Size-dependent melting modes and behaviors of Ag nanoparticles: a molecular dynamics study

The size-dependent melting behaviors and mechanisms of Ag nanoparticles (NPs) with diameters of 3.5–16 nm were investigated by molecular dynamics (MD). Two distinct melting modes, non-premelting and premelting with transition ranges of about 7–8 nm, for Ag NPs were demonstrated via the evolution of distribution and transition of atomic physical states during annealing. The small Ag NPs (3.5–7 nm) melt abruptly without a stable liquid shell before the melting point, which is characterized as non-premelting. A solid-solid crystal transformation is conducted through the migration of adatoms on the surface of Ag NPs with diameters of 3.5–6 nm before the initial melting, which is mainly responsible for slightly increasing the melting point of Ag NPs.

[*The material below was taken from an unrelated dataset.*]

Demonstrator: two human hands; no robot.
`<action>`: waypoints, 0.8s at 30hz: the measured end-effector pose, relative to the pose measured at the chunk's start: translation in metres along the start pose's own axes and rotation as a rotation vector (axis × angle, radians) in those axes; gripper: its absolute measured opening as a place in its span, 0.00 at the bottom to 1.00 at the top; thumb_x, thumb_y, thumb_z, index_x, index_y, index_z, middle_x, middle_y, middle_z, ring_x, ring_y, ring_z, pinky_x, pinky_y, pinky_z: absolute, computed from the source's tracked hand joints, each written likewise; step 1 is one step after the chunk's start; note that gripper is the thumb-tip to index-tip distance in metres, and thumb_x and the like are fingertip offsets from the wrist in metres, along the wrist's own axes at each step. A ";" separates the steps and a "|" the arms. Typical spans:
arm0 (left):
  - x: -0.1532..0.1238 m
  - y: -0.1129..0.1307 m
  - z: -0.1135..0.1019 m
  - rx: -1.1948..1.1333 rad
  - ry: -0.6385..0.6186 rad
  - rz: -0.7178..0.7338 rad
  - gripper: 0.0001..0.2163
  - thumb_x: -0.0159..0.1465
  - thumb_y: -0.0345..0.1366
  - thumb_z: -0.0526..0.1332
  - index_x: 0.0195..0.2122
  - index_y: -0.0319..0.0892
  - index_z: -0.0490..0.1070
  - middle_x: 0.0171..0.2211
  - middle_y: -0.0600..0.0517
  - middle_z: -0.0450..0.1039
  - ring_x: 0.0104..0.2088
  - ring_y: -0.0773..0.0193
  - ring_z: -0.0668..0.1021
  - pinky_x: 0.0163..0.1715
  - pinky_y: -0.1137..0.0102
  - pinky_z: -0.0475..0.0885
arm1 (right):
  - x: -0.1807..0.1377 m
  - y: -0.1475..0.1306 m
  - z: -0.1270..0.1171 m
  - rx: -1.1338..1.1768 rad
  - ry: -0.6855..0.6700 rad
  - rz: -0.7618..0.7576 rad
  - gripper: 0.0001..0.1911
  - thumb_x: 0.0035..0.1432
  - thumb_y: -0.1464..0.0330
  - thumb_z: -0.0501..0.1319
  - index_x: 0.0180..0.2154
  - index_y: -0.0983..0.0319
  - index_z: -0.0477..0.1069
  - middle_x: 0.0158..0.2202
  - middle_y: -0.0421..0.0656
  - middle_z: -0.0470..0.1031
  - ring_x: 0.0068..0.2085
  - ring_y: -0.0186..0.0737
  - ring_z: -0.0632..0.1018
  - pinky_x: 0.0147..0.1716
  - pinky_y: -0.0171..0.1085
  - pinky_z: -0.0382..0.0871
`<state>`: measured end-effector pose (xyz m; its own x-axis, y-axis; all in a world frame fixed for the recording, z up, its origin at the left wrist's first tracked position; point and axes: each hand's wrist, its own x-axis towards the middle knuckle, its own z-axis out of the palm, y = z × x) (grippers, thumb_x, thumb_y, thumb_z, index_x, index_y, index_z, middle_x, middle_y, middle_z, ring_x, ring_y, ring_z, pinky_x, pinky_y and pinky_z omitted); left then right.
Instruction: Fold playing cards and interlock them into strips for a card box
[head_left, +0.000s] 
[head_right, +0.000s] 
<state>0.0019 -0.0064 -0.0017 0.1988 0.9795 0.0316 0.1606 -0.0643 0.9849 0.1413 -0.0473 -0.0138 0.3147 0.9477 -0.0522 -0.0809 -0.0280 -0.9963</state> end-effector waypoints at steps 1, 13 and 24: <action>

On the other hand, surface premelting of Ag NPs with diameters of 8–16 nm propagates from the outer shell to the inner core with initial anisotropy and late isotropy as the temperature increases, and the close-packed facets {111} melt by a side-consumed way which is responsible for facets {111} melting in advance relative to the crystallographic plane {111}. Once a stable liquid shell is formed, its size-independent minimum thickness is obtained, and a three-layer structure of atomic physical states is set up. Lastly, the theory of point defect-pair (vacancy-interstitial) severing as the mechanism of formation and movement of the solid-liquid interface was also confirmed. Our study provides a basic understanding and theoretical guidance for the research, production and application of Ag NPs.